Down to the last line, repeat the data below exactly.

+ + + + +

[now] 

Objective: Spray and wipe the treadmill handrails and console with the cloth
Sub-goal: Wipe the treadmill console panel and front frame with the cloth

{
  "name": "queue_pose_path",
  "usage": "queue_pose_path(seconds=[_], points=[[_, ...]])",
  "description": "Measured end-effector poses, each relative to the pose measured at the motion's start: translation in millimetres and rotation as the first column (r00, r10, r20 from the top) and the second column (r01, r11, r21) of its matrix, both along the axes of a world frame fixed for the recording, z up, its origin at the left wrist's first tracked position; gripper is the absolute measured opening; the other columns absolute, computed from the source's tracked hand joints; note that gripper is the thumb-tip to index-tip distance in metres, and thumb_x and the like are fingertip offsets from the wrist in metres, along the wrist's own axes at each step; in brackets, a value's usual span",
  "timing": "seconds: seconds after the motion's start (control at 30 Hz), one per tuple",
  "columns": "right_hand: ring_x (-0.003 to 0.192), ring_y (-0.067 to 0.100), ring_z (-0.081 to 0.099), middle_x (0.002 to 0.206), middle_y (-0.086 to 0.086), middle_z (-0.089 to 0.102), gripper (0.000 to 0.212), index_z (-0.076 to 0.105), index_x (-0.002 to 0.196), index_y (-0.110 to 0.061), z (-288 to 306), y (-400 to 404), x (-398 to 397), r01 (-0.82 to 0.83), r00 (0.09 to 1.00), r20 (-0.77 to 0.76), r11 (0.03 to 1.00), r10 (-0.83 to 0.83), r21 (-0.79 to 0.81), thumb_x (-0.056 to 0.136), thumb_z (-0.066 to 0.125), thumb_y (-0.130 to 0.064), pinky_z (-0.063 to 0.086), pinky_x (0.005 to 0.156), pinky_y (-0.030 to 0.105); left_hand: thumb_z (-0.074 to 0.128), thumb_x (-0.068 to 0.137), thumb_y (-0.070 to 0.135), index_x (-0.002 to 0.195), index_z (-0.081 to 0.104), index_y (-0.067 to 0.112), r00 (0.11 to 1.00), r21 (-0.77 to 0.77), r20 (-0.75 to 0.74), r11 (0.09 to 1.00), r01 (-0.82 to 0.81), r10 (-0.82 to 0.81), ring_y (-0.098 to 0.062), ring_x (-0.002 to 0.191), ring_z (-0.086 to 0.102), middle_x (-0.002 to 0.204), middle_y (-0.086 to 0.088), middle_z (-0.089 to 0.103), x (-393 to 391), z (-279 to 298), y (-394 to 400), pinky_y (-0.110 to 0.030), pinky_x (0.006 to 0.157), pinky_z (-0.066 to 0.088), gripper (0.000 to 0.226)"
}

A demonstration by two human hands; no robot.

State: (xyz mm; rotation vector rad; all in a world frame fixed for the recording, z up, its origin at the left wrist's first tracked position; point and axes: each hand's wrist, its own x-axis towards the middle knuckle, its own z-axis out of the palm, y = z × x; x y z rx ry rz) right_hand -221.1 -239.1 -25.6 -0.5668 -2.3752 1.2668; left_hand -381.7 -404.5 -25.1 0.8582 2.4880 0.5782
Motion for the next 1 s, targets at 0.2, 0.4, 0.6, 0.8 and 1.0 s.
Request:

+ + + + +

TASK RESULT ->
[now] 

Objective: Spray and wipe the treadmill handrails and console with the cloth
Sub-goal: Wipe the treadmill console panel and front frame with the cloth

{
  "name": "queue_pose_path",
  "usage": "queue_pose_path(seconds=[_], points=[[_, ...]])",
  "description": "Measured end-effector poses, each relative to the pose measured at the motion's start: translation in millimetres and rotation as the first column (r00, r10, r20 from the top) and the second column (r01, r11, r21) of its matrix, both along the axes of a world frame fixed for the recording, z up, its origin at the left wrist's first tracked position; gripper is the absolute measured opening; the other columns absolute, computed from the source's tracked hand joints; note that gripper is the thumb-tip to index-tip distance in metres, and thumb_x and the like are fingertip offsets from the wrist in metres, along the wrist's own axes at each step; in brackets, a value's usual span",
  "timing": "seconds: seconds after the motion's start (control at 30 Hz), one per tuple",
  "columns": "right_hand: ring_x (-0.003 to 0.192), ring_y (-0.067 to 0.100), ring_z (-0.081 to 0.099), middle_x (0.002 to 0.206), middle_y (-0.086 to 0.086), middle_z (-0.089 to 0.102), gripper (0.000 to 0.212), index_z (-0.076 to 0.105), index_x (-0.002 to 0.196), index_y (-0.110 to 0.061), z (-288 to 306), y (-400 to 404), x (-398 to 397), r01 (-0.82 to 0.83), r00 (0.09 to 1.00), r20 (-0.77 to 0.76), r11 (0.03 to 1.00), r10 (-0.83 to 0.83), r21 (-0.79 to 0.81), thumb_x (-0.056 to 0.136), thumb_z (-0.066 to 0.125), thumb_y (-0.130 to 0.064), pinky_z (-0.063 to 0.086), pinky_x (0.005 to 0.156), pinky_y (-0.030 to 0.105); left_hand: thumb_z (-0.074 to 0.128), thumb_x (-0.068 to 0.137), thumb_y (-0.070 to 0.135), index_x (-0.002 to 0.195), index_z (-0.081 to 0.104), index_y (-0.067 to 0.112), r00 (0.11 to 1.00), r21 (-0.77 to 0.77), r20 (-0.75 to 0.74), r11 (0.09 to 1.00), r01 (-0.82 to 0.81), r10 (-0.82 to 0.81), ring_y (-0.098 to 0.062), ring_x (-0.002 to 0.191), ring_z (-0.086 to 0.102), middle_x (-0.002 to 0.204), middle_y (-0.086 to 0.088), middle_z (-0.089 to 0.103), x (-393 to 391), z (-279 to 298), y (-394 to 400), pinky_y (-0.110 to 0.030), pinky_x (0.006 to 0.157), pinky_z (-0.066 to 0.088), gripper (0.000 to 0.226)"
}

A demonstration by two human hands; no robot.

State: (xyz mm; rotation vector rad; all in a world frame fixed for the recording, z up, its origin at the left wrist's first tracked position; point and axes: each hand's wrist, its own x-axis towards the middle knuckle, its own z-axis out of the palm, y = z × x; x y z rx ry rz) right_hand -221.1 -239.1 -25.6 -0.5668 -2.3752 1.2668; left_hand -381.7 -404.5 -25.1 0.8582 2.4880 0.5782
Motion for the next 1 s, targets at 0.2, 0.4, 0.6, 0.8 and 1.0 s.
Request:

The answer given above is complete as it stands.